In the material below, write out each line word for word and omit the pictures.

-*-*-

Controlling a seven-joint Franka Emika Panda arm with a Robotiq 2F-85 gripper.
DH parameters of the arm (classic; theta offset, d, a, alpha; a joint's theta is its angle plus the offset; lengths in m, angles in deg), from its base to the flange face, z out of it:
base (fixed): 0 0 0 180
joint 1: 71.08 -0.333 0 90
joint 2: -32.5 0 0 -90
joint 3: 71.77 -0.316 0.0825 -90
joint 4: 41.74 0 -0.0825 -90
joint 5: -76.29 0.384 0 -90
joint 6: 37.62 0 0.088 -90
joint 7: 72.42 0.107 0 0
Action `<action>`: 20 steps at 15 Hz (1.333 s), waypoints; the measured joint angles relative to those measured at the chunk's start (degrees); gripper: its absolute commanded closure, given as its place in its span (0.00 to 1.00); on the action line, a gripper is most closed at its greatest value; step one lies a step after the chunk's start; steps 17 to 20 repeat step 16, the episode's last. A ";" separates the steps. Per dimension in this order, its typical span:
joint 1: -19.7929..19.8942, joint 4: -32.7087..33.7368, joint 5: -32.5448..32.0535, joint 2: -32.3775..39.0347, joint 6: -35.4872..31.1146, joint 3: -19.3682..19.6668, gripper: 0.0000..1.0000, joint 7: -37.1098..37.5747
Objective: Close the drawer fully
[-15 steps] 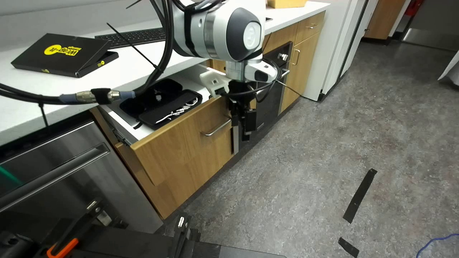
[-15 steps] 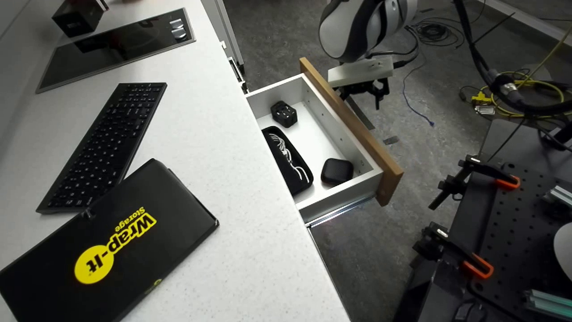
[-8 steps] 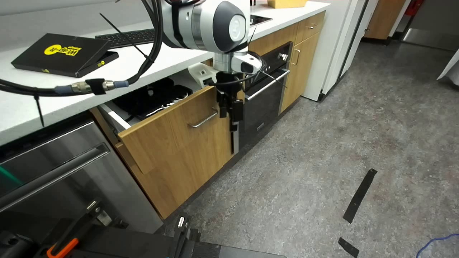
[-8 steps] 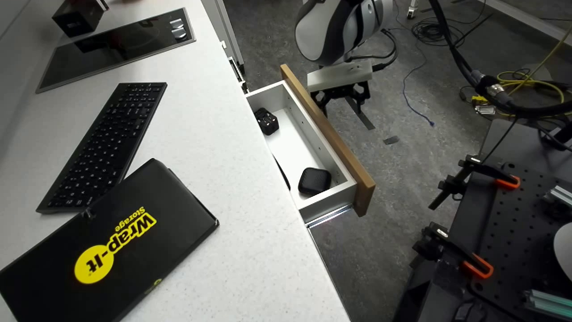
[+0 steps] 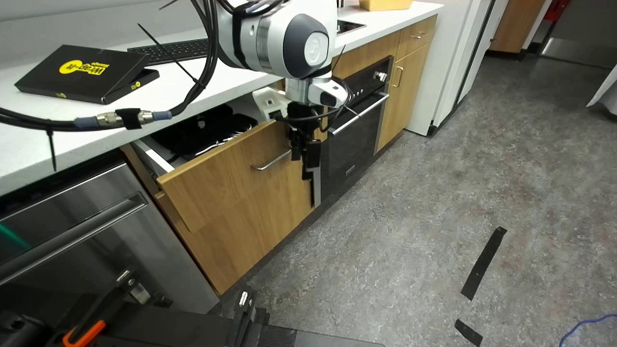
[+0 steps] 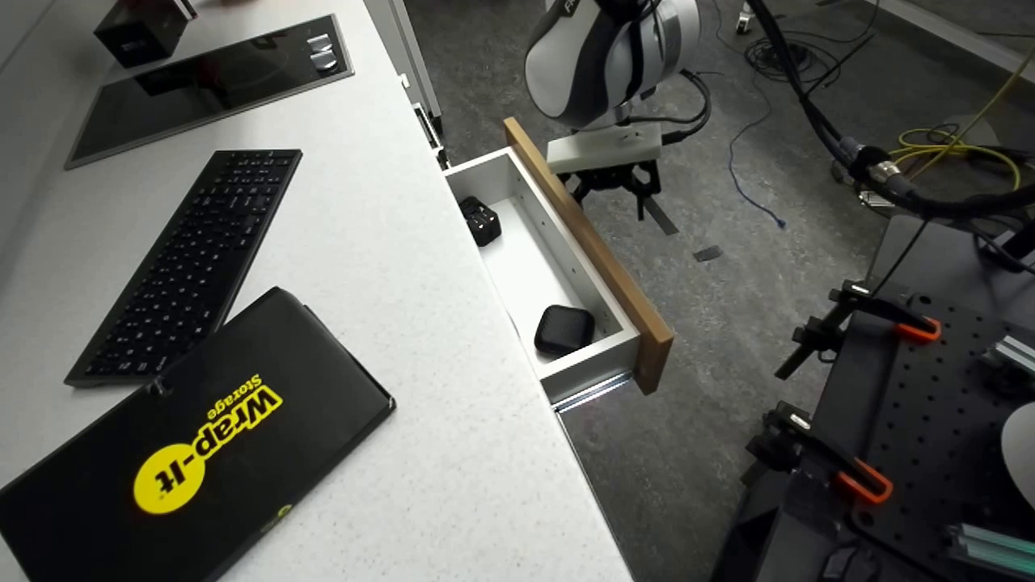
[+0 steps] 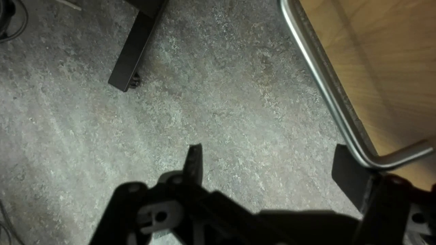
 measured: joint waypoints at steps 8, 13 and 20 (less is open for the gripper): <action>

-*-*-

> RESULT OF THE TASK:
Controlling a seven-joint Franka Emika Panda arm with a Robotiq 2F-85 gripper.
DH parameters of the arm (classic; theta offset, d, a, alpha; a joint's theta is its angle plus the offset; lengths in m, angles in deg), from its base to the flange face, z out of it:
base (fixed): 0 0 0 180
joint 1: 71.08 -0.333 0 90
joint 2: -32.5 0 0 -90
joint 3: 71.77 -0.316 0.0825 -90
joint 4: 41.74 0 -0.0825 -90
joint 5: -76.29 0.384 0 -90
joint 6: 37.62 0 0.088 -90
joint 7: 72.42 0.107 0 0
Action `<action>`: 20 steps at 15 Hz (1.333 s), waypoints; the measured joint angles relative to those measured at the chunk's start (degrees); gripper: its absolute commanded closure, given as its place in its span (0.00 to 1.00); on the action line, a gripper is most closed at its greatest value; step one lies a step after the chunk's start; steps 17 to 20 repeat step 16, the episode's last. A ";" separates the steps. Per dimension in this order, its typical span:
joint 1: -19.7929..19.8942, joint 4: -32.7087..33.7368, joint 5: -32.5448..32.0535, joint 2: -32.3775..39.0347, joint 6: -35.4872..31.1146, joint 3: -19.3682..19.6668, gripper: 0.0000..1.0000, joint 7: -37.1098..37.5747
Objective: Close the drawer fully
[-15 steps] 
[-15 steps] 
[-8 steps] 
[-8 steps] 
[+0 steps] 
[+0 steps] 
[+0 steps] 
 measured: joint waypoints at steps 8, 13 and 20 (less is open for the gripper): <action>

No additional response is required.